» **MATERIAL FOR THIS EXERCISE**:
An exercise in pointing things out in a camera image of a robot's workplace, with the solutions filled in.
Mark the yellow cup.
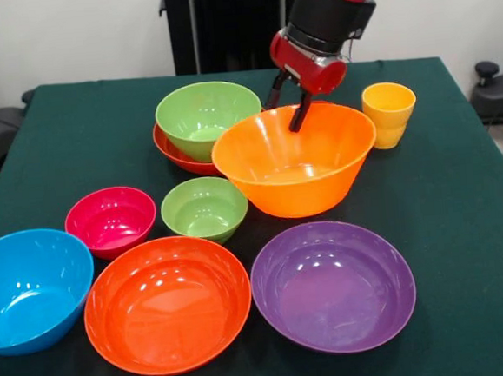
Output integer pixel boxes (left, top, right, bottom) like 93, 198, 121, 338
360, 79, 420, 152

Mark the large orange bowl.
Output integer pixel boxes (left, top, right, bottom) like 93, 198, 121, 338
207, 97, 384, 226

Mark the large red bowl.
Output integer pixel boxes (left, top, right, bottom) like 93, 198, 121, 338
151, 116, 223, 181
77, 230, 259, 376

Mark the small green bowl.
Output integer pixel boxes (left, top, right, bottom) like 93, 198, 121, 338
158, 173, 252, 250

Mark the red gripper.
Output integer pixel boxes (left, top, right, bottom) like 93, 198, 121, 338
258, 23, 353, 136

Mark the purple bowl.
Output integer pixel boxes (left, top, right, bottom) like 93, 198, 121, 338
246, 214, 422, 362

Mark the blue bowl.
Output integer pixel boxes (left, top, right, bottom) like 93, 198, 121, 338
0, 224, 102, 359

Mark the pink bowl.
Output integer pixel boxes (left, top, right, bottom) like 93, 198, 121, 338
62, 182, 161, 265

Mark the large green bowl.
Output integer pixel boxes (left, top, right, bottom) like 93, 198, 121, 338
152, 76, 268, 168

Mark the dark green table cloth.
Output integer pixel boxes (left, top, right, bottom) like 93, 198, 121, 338
0, 48, 503, 376

» **TASK DETAILS**: The whole listing above should be restated word for word, minus any images.

» **OUTPUT**:
An exercise in pointing things out in a camera image of a robot's workplace, with the solutions filled in.
Mark the yellow cup.
Output integer pixel boxes (left, top, right, bottom) like 93, 198, 121, 338
360, 79, 420, 152

Mark the large orange bowl.
Output integer pixel boxes (left, top, right, bottom) like 93, 198, 121, 338
207, 97, 384, 226

Mark the large red bowl.
Output integer pixel boxes (left, top, right, bottom) like 93, 198, 121, 338
151, 116, 223, 181
77, 230, 259, 376

Mark the small green bowl.
Output integer pixel boxes (left, top, right, bottom) like 93, 198, 121, 338
158, 173, 252, 250

Mark the red gripper.
Output integer pixel boxes (left, top, right, bottom) like 93, 198, 121, 338
258, 23, 353, 136

Mark the purple bowl.
Output integer pixel boxes (left, top, right, bottom) like 93, 198, 121, 338
246, 214, 422, 362

Mark the blue bowl.
Output integer pixel boxes (left, top, right, bottom) like 93, 198, 121, 338
0, 224, 102, 359

Mark the pink bowl.
Output integer pixel boxes (left, top, right, bottom) like 93, 198, 121, 338
62, 182, 161, 265

Mark the large green bowl.
Output integer pixel boxes (left, top, right, bottom) like 93, 198, 121, 338
152, 76, 268, 168

Mark the dark green table cloth.
Output integer pixel boxes (left, top, right, bottom) like 93, 198, 121, 338
0, 48, 503, 376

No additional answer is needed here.